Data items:
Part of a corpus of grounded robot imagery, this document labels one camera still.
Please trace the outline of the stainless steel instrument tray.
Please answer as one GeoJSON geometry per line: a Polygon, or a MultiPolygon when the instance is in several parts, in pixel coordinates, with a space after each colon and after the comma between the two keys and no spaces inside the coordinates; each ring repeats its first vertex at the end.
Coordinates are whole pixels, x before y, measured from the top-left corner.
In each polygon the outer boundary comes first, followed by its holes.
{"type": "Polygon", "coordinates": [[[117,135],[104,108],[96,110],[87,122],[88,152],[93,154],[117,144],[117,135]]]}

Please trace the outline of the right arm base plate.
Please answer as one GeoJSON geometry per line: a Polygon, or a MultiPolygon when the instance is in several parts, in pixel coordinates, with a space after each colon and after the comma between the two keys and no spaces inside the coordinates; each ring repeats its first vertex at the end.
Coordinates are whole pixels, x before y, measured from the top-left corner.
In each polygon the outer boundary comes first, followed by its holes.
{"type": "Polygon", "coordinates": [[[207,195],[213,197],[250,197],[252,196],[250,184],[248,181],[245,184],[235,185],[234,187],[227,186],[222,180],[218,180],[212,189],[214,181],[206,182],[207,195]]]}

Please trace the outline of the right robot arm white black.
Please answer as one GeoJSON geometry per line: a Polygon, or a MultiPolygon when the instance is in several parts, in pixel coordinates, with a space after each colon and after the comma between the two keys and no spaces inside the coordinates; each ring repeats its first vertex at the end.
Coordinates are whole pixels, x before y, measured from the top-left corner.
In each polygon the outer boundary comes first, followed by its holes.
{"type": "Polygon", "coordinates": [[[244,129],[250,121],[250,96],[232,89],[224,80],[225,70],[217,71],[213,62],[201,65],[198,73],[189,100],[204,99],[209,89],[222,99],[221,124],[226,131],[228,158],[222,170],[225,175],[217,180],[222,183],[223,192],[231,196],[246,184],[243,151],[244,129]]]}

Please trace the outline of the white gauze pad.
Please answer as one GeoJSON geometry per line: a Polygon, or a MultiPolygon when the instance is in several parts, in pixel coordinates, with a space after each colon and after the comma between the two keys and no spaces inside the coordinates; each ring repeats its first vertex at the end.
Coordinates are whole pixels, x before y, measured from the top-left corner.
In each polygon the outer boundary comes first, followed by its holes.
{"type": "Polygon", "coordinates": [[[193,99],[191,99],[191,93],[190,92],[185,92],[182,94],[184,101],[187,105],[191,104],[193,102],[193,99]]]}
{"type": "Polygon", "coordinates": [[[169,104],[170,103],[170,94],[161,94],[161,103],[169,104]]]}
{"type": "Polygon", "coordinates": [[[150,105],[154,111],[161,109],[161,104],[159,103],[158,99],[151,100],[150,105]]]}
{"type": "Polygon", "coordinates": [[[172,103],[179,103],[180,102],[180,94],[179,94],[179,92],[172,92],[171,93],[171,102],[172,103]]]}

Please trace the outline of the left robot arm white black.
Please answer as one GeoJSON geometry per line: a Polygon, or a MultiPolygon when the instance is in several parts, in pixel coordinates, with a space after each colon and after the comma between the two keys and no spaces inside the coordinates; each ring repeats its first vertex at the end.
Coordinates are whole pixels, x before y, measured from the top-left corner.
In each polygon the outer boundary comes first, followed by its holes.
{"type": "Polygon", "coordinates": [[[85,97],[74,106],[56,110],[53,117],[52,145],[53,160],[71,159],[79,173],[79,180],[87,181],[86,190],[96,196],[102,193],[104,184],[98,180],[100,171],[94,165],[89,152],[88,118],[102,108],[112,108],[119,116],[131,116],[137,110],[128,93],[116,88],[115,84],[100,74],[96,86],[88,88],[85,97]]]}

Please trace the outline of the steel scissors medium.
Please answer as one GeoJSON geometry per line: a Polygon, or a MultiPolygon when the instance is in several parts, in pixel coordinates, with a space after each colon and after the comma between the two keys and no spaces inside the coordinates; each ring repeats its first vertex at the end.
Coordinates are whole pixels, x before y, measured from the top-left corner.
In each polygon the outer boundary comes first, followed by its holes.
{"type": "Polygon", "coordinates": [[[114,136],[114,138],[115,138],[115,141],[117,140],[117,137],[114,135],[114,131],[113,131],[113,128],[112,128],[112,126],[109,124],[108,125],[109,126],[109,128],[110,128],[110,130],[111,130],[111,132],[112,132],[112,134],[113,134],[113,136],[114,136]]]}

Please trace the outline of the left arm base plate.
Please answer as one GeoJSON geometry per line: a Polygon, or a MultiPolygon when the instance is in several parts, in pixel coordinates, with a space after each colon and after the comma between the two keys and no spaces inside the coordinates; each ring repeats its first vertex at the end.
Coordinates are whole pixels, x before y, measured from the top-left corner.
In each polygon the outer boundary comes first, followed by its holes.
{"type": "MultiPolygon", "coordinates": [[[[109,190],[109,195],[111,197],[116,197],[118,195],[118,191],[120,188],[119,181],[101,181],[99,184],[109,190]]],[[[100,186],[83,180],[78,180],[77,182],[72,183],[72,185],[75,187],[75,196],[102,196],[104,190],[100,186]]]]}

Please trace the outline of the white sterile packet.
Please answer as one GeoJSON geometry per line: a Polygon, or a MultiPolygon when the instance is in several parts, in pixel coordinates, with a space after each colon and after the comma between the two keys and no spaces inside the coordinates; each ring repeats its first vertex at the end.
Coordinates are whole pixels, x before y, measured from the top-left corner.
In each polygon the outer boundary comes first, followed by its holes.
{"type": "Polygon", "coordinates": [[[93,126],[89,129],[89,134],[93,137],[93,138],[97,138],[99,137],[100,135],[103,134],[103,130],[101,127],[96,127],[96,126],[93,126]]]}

WHAT IS REQUIRED =>
Line by line, the data should be returned exactly as written.

RESULT =>
Part of a corpus of grounded robot imagery, this document labels one camera still.
Please trace the outline of the stainless steel instrument tray.
Please answer as one GeoJSON geometry per line: a Polygon, or a MultiPolygon when the instance is in several parts, in pixel coordinates, with a space after each colon and after the comma between the two keys and no spaces inside the coordinates; each ring repeats its first vertex at the end.
Coordinates are whole pixels, x before y, measured from the top-left corner.
In each polygon the outer boundary comes first, followed by its holes.
{"type": "Polygon", "coordinates": [[[117,135],[104,108],[96,110],[87,122],[88,152],[93,154],[117,144],[117,135]]]}

Please trace the outline of the right arm base plate.
Please answer as one GeoJSON geometry per line: a Polygon, or a MultiPolygon when the instance is in several parts, in pixel coordinates, with a space after each colon and after the comma between the two keys and no spaces inside the coordinates; each ring repeats its first vertex at the end.
Coordinates are whole pixels, x before y, measured from the top-left corner.
In each polygon the outer boundary comes first, followed by its holes.
{"type": "Polygon", "coordinates": [[[207,195],[213,197],[250,197],[252,196],[250,184],[248,181],[245,184],[235,185],[234,187],[227,186],[222,180],[218,180],[212,189],[214,181],[206,182],[207,195]]]}

Please trace the outline of the right robot arm white black.
Please answer as one GeoJSON geometry per line: a Polygon, or a MultiPolygon when the instance is in several parts, in pixel coordinates, with a space after each colon and after the comma between the two keys and no spaces inside the coordinates; each ring repeats its first vertex at the end.
Coordinates are whole pixels, x before y, measured from the top-left corner.
In each polygon the outer boundary comes first, followed by its holes.
{"type": "Polygon", "coordinates": [[[244,129],[250,121],[250,96],[232,89],[224,80],[225,70],[217,71],[213,62],[201,65],[198,73],[189,100],[204,99],[209,89],[222,99],[221,124],[226,131],[228,158],[222,170],[225,175],[217,180],[222,183],[223,192],[231,196],[246,184],[243,151],[244,129]]]}

Please trace the outline of the white gauze pad.
Please answer as one GeoJSON geometry per line: a Polygon, or a MultiPolygon when the instance is in several parts, in pixel coordinates, with a space after each colon and after the comma between the two keys and no spaces inside the coordinates; each ring repeats its first vertex at the end.
Coordinates are whole pixels, x before y, measured from the top-left corner.
In each polygon the outer boundary comes first, followed by its holes.
{"type": "Polygon", "coordinates": [[[193,99],[191,99],[191,93],[190,92],[185,92],[182,94],[184,101],[187,105],[191,104],[193,102],[193,99]]]}
{"type": "Polygon", "coordinates": [[[169,104],[170,103],[170,94],[161,94],[161,103],[169,104]]]}
{"type": "Polygon", "coordinates": [[[150,105],[154,111],[161,109],[161,104],[159,103],[158,99],[151,100],[150,105]]]}
{"type": "Polygon", "coordinates": [[[172,103],[179,103],[180,102],[180,94],[179,94],[179,92],[172,92],[171,93],[171,102],[172,103]]]}

Please trace the outline of the left robot arm white black.
Please answer as one GeoJSON geometry per line: a Polygon, or a MultiPolygon when the instance is in several parts, in pixel coordinates, with a space after each colon and after the comma between the two keys and no spaces inside the coordinates; each ring repeats its first vertex at the end.
Coordinates are whole pixels, x before y, measured from the top-left corner.
In each polygon the outer boundary comes first, followed by its holes.
{"type": "Polygon", "coordinates": [[[85,97],[74,106],[56,110],[53,117],[52,145],[53,160],[71,159],[79,173],[79,180],[87,181],[86,190],[96,196],[102,193],[104,184],[98,180],[100,171],[94,165],[89,152],[88,118],[102,108],[112,108],[119,116],[131,116],[137,110],[128,93],[116,88],[115,84],[100,74],[96,86],[88,88],[85,97]]]}

Please trace the outline of the steel scissors medium.
Please answer as one GeoJSON geometry per line: a Polygon, or a MultiPolygon when the instance is in several parts, in pixel coordinates, with a space after each colon and after the comma between the two keys and no spaces inside the coordinates; each ring repeats its first vertex at the end.
Coordinates are whole pixels, x before y, measured from the top-left corner.
In each polygon the outer boundary comes first, followed by its holes.
{"type": "Polygon", "coordinates": [[[114,136],[114,138],[115,138],[115,141],[117,140],[117,137],[114,135],[114,131],[113,131],[113,128],[112,128],[112,126],[109,124],[108,125],[109,126],[109,128],[110,128],[110,130],[111,130],[111,132],[112,132],[112,134],[113,134],[113,136],[114,136]]]}

Please trace the outline of the left arm base plate.
Please answer as one GeoJSON geometry per line: a Polygon, or a MultiPolygon when the instance is in several parts, in pixel coordinates, with a space after each colon and after the comma between the two keys and no spaces inside the coordinates; each ring repeats its first vertex at the end.
Coordinates are whole pixels, x before y, measured from the top-left corner.
In each polygon the outer boundary comes first, followed by its holes.
{"type": "MultiPolygon", "coordinates": [[[[109,190],[109,195],[111,197],[116,197],[118,195],[118,191],[120,188],[119,181],[101,181],[99,184],[109,190]]],[[[100,186],[83,180],[78,180],[77,182],[72,183],[72,185],[75,187],[75,196],[102,196],[104,190],[100,186]]]]}

Please trace the outline of the white sterile packet.
Please answer as one GeoJSON geometry per line: a Polygon, or a MultiPolygon when the instance is in several parts, in pixel coordinates, with a space after each colon and after the comma between the two keys and no spaces inside the coordinates; each ring repeats its first vertex at the end.
Coordinates are whole pixels, x before y, measured from the top-left corner.
In each polygon the outer boundary comes first, followed by its holes.
{"type": "Polygon", "coordinates": [[[93,126],[89,129],[89,134],[93,137],[93,138],[97,138],[99,137],[100,135],[103,134],[103,130],[101,127],[96,127],[96,126],[93,126]]]}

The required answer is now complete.